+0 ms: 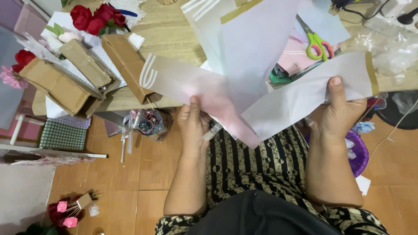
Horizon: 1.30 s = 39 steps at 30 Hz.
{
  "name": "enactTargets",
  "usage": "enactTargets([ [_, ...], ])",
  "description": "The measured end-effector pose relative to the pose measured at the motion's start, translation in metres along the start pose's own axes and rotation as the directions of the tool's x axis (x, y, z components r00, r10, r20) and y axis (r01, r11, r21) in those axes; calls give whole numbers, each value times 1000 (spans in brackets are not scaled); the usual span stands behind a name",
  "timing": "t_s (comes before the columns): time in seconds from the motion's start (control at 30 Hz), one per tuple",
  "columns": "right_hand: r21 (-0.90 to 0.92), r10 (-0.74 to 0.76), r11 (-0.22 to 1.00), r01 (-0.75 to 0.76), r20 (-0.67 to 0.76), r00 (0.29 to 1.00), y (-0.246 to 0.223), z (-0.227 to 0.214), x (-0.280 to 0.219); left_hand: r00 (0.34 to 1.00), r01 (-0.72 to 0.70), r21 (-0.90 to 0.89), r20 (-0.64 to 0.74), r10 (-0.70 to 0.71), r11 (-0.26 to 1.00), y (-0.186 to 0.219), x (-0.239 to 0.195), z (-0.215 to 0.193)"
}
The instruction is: The person folds various sheets of colored and patterned paper by hand. They use a hot glue gun to apply adhesive to the edges of the paper and press the folds together to secure them.
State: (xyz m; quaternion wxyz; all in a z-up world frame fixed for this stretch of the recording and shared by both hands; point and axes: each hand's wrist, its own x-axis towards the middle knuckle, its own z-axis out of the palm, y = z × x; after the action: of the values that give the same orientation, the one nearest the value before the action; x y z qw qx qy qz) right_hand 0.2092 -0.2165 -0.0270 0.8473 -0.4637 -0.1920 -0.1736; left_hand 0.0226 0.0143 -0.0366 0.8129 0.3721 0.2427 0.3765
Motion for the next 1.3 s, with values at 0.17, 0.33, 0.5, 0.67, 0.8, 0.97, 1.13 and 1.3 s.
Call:
enactTargets([
  [0.17, 22, -4, 1000, 4, -10, 1000, -1, -2, 3, 993, 48, 22, -109, -46, 999, 6, -2, 2],
  [0.33, 44, 5, 999, -4, -22, 1000, 1, -6, 7, 993, 27, -31, -115, -30, 999, 3, 2, 3],
  [0.5, 41, -52, 998, 51, 17, 999, 1, -14, 13, 982, 73, -1, -177, -72, 997, 6, 3, 7],
  [0.67, 40, -34, 999, 35, -20, 999, -2, -23, 18, 985, 3, -10, -173, -5, 1000, -1, 10, 0],
  [0.8, 2, 23, 1000, -23, -94, 995, 0, -31, 24, 984, -34, -67, -178, 22, 997, 2, 13, 0],
  [0.97, -1, -33, 999, 33, -16, 999, -1, -41, 29, 982, -2, 13, -186, 4, 1000, 7, 6, 0],
  [1.13, 14, -21, 1000, 22, -73, 997, -4, -51, 38, 979, 61, 72, -200, -45, 996, 18, 3, 0],
  [1.3, -8, -74, 997, 74, -81, 994, -1, -66, 43, 978, 104, 170, -195, -70, 980, 26, 0, 3],
])
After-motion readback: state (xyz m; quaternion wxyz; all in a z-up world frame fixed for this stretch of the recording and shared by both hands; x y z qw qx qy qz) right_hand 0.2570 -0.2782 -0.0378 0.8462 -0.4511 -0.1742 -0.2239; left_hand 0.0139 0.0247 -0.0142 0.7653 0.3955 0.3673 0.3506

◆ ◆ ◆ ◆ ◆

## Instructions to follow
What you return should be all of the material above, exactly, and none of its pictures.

## Response for this exercise
+0 ms: 
Horizon: 1.30 s = 39 steps at 30 Hz.
{
  "name": "enactTargets",
  "usage": "enactTargets([ [_, ...], ])",
  "description": "The measured end-effector pose relative to the pose measured at the motion's start, translation in metres along the start pose's own axes and rotation as the directions of the tool's x axis (x, y, z components r00, r10, r20) and y axis (r01, r11, r21) in those axes; calls give whole numbers, each value times 1000 (spans in brackets are not scaled); the usual span stands behind a name",
  "timing": "t_s (comes before the columns): time in seconds from the motion's start (control at 30 Hz), one per tuple",
  "columns": "right_hand: r21 (-0.90 to 0.92), r10 (-0.74 to 0.76), r11 (-0.22 to 1.00), r01 (-0.75 to 0.76), r20 (-0.67 to 0.76), r00 (0.29 to 1.00), y (-0.246 to 0.223), z (-0.227 to 0.214), x (-0.280 to 0.219); left_hand: r00 (0.34 to 1.00), r01 (-0.72 to 0.70), r21 (-0.90 to 0.89), r20 (-0.64 to 0.74), r10 (-0.70 to 0.71), r11 (-0.26 to 1.00), y (-0.186 to 0.219), x (-0.239 to 0.195), z (-0.215 to 0.193)"
}
The instruction is: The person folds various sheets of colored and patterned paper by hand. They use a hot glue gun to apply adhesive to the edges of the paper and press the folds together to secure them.
State: (xyz m; quaternion wxyz; all in a z-up world frame fixed for this stretch of the recording and shared by both hands; point and axes: each hand's wrist, its own x-axis towards the middle knuckle, its own z-axis out of the palm, y = z × x; after the action: of the values that give the same orientation, the one nearest the value before the action; x y z qw qx qy qz) right_hand 0.2092 -0.2165 -0.0270 0.8473 -0.4637 -0.1920 -0.1736; left_hand 0.0226 0.0143 -0.0366 0.8129 0.3721 0.2427 0.3765
Motion for the next 1.3 s, with values at 0.17, 0.33, 0.5, 0.67, 0.8, 0.97, 1.13 and 1.3 s.
Call:
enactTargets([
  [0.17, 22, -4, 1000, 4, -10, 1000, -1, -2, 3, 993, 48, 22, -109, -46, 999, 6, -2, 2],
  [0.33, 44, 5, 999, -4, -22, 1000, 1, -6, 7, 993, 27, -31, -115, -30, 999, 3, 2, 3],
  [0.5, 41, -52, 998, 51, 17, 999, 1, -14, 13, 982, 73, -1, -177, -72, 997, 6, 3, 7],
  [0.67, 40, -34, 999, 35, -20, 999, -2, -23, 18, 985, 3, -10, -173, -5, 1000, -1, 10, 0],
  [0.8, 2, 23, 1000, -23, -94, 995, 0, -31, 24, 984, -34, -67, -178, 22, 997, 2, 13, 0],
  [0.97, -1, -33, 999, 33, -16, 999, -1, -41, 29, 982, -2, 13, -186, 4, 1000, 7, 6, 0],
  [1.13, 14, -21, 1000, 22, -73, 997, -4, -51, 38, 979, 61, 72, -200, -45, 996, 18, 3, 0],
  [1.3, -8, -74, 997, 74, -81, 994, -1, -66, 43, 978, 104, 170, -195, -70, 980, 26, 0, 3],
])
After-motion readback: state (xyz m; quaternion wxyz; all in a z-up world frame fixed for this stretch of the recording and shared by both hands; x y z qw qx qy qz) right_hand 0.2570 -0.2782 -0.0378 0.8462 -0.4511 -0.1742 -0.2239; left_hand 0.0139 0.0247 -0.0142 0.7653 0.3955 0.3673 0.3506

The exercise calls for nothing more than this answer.